Le parole delle autorità e del Comune

Sull’episodio sono intervenute le autorità, che hanno dichiarato: “Non era soltanto un punto di riferimento per gli alpinisti o un ricovero d’alta quota, ma un vero e proprio monumento a più di 3000 metri di altitudine, custode dell’identità e della memoria della nostra comunità e del nostro territorio. La Capanna era una ricostruzione fedele di una baracca della Prima guerra mondiale, e faceva parte del complesso militare d’alta quota che ospitò gli Alpini durante i durissimi anni della Guerra Bianca in Adamello, rappresentando ancora oggi testimonianza tangibile del loro sacrificio e del loro coraggio“.

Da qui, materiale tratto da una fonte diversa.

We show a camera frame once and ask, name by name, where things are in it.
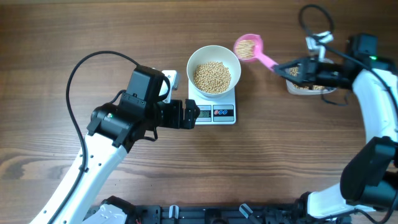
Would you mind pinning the soybeans in white bowl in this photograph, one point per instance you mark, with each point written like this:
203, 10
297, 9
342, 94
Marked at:
212, 77

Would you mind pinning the white digital kitchen scale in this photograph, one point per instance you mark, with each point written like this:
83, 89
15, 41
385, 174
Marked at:
220, 110

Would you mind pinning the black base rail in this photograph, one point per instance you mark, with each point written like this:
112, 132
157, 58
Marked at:
154, 214

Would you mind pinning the yellow soybeans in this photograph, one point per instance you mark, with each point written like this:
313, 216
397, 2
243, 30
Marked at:
294, 71

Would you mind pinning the clear plastic container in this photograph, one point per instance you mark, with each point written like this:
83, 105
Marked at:
295, 91

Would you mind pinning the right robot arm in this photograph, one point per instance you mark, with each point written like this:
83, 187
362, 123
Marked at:
365, 184

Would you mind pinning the white round bowl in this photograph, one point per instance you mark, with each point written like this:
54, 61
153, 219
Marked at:
215, 53

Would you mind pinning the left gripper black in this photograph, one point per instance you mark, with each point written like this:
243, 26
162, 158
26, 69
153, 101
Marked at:
176, 121

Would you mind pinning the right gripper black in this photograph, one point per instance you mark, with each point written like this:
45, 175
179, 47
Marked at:
303, 62

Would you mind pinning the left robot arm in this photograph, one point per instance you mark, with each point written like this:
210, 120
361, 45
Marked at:
144, 105

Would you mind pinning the pink plastic measuring scoop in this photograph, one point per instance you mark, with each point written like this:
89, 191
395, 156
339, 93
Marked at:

In seguito, si è espresso anche il Comune: “In questo momento di perdita è doveroso ricordare la figura di Giovanni Faustinelli, che è stato l’anima di questo luogo abitando la capanna in solitudine e lavorando per anni con una dedizione instancabile alla cura e al mantenimento della struttura. L’amministrazione comunale di Pontedilegno esprime la sua massima vicinanza e solidarietà all’associazione Amici di Capanna Lagoscuro, al presidente Andrea Faustinelli, a tutti i soci e ai volontari che negli anni si sono dedicati con passione e spirito di servizio alla custodia e alla manutenzione di questo luogo di memoria. Si garantisce fin da ora il pieno sostegno affinché questo importante simbolo della nostra identità possa rinascere“.